RFS waiver request debate continues

By Anna Austin | July 08, 2008
The 30-day public comment period for the Texas renewable fuels standard (RFS) waiver ended June 23, during which time the U.S. EPA received nearly 15,000 comments.

The EPA requested public comments on the issue after receiving a letter from Texas Gov. Rick Perry's office April 25 that requested a 50 percent waiver. Contradictory to a study recently released by Perry's alma mater Texas A&M University, Perry stated, "This request is based upon data demonstrating that implementation of the mandate is unnecessarily having a negative impact on Texas' otherwise strong economy, while driving up global food prices."

In the letter, Perry also said the Texas livestock industry is facing great harm due to rocketing corn prices because of the RFS.

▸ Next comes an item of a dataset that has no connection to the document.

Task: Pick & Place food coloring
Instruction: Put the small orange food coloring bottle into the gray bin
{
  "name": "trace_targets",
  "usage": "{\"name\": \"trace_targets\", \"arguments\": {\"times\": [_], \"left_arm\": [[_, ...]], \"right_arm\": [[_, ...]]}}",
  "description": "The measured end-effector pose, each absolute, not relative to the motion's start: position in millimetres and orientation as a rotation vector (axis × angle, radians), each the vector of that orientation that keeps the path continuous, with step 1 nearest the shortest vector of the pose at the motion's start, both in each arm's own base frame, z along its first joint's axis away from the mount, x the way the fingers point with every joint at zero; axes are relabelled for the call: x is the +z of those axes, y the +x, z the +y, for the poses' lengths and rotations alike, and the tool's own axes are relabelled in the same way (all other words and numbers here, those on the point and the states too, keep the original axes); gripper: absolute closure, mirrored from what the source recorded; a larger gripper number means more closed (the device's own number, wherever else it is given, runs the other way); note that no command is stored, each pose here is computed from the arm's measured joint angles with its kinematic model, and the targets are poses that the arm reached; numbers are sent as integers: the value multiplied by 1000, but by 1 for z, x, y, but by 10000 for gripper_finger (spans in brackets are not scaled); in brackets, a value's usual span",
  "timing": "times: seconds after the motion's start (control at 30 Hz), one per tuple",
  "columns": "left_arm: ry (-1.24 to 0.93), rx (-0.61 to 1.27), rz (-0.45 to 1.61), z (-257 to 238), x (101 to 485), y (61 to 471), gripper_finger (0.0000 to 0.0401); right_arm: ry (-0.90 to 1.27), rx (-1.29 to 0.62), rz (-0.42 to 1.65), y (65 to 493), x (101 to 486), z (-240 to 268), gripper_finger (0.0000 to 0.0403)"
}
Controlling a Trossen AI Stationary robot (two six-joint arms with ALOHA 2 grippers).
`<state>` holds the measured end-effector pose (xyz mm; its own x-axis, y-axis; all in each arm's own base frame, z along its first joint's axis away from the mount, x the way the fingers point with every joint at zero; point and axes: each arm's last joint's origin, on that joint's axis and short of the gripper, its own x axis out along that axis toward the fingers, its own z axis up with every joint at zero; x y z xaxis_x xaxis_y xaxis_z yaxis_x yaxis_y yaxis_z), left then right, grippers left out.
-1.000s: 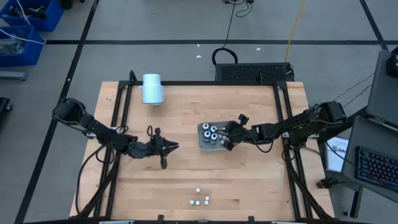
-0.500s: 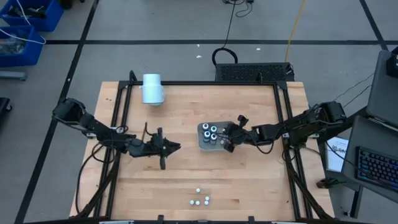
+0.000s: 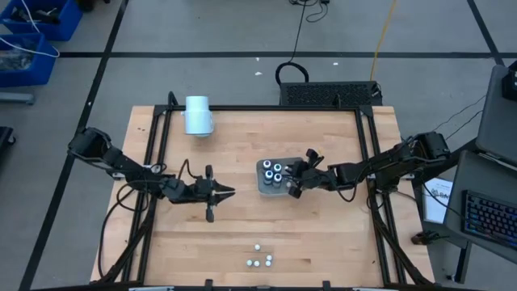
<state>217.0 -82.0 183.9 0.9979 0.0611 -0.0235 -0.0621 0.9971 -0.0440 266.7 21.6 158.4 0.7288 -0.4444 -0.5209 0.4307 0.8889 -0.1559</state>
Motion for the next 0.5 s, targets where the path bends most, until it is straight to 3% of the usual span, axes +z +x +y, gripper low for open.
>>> {"name": "trace_targets", "arguments": {"times": [0.5], "left_arm": [[-37, 82, 54, -81, 180, 217, 350]], "right_arm": [[6, -470, 571, 275, 149, 15, 358]]}}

In response to an inquiry from U.S. Committee on Energy & Natural Resources Chairman Jeff Bingaman, which posed multiple questions regarding the issues in debate, Secretary of Energy Samuel Bodman and Secretary of Agriculture Ed Shafer provided their take on the situation in a letter sent June 11. "It is clear that biofuels are already moderating gasoline prices," they said. "Our preliminary analysis further suggests that current biofuels-related feedstock demand plays only a small role in global and food-supply pricing."

In response to the EPA's comment request, the National Corn Growers Association submitted a letter June 17, strongly urging a denial of the waiver. "The strong renewable fuel policies in the United States have not only created local, rural and economic growth, but have increasingly prompted development and prosperity among third-world farmers," the letter stated. The NCGA also said Perry's claims failed to consider the many benefits that ethanol and other renewable fuels bring to Texas and the nation."

On the other side of the argument, the National Chicken Council filed comments with the EPA on June 13 in support of a national waiver, saying the use of ethanol as a supplement to gasoline may have been well-intended as a response to U.S. energy needs but has had negative, unintended consequences. "The program has imposed, and continues to
impose, heavy costs and severe harm on chicken producer/processors and their customers," the council wrote.

At press time, the EPA had until July 23 to make a ruling.